■ **Problem requirements**:
Reproduce the lines of the material exactly, excluding every image.

■ **The data**:
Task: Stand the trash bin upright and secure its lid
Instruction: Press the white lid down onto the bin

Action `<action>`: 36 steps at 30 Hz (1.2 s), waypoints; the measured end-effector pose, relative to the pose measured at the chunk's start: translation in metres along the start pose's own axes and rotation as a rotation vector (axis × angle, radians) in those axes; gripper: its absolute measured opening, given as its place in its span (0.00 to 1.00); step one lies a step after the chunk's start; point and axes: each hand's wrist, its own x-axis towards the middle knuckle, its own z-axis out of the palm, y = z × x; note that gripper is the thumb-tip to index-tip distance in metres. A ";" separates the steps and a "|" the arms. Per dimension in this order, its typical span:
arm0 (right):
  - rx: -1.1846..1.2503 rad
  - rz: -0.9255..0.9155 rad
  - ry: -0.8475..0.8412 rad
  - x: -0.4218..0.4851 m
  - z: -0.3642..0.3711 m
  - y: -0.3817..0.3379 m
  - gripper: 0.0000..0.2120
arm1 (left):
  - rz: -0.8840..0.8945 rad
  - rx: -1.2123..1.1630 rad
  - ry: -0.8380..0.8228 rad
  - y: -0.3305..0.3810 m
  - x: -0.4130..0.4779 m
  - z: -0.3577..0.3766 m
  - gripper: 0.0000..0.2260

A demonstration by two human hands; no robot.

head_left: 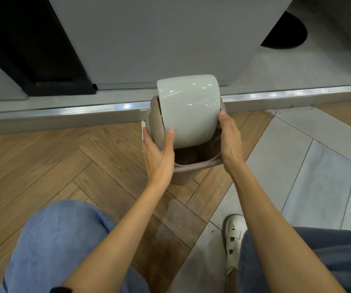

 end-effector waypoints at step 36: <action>-0.133 -0.082 0.066 0.091 0.071 -0.028 0.37 | 0.118 -0.063 -0.057 0.010 0.133 0.016 0.33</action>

■ **Solution**:
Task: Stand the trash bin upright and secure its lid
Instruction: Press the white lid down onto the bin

Action `<action>`: 36 steps at 30 Hz (1.2 s), waypoints; the measured end-effector pose, relative to the pose measured at the chunk's start: translation in metres along the start pose's own axes and rotation as a rotation vector (axis × angle, radians) in those axes; gripper: its absolute measured opening, given as its place in its span (0.00 to 1.00); step one lies a step after the chunk's start; point and axes: each hand's wrist, its own x-axis towards the middle knuckle, its own z-axis out of the palm, y = z × x; note that gripper is the thumb-tip to index-tip distance in metres. A ";" separates the steps and a "|" the arms. Per dimension in this order, its typical span:
arm0 (right):
  - rx: -1.1846..1.2503 rad
  - rz: -0.9255..0.9155 rad
  - ry: -0.8475..0.8412 rad
  - x: -0.4218..0.4851 m
  - z: -0.3642..0.3711 m
  - y: -0.3817..0.3379 m
  - gripper: 0.0000..0.2120
arm1 (left):
  - rz: -0.8840..0.8945 rad
  - rx: -1.2123..1.1630 rad
  - ry: -0.8380..0.8228 rad
  - y: -0.3305..0.3810 m
  - x: -0.4130..0.4779 m
  - z: -0.3577..0.3766 m
  - gripper: 0.0000..0.2260

A demonstration by two human hands; no robot.

head_left: 

 end-effector waypoints at step 36: <action>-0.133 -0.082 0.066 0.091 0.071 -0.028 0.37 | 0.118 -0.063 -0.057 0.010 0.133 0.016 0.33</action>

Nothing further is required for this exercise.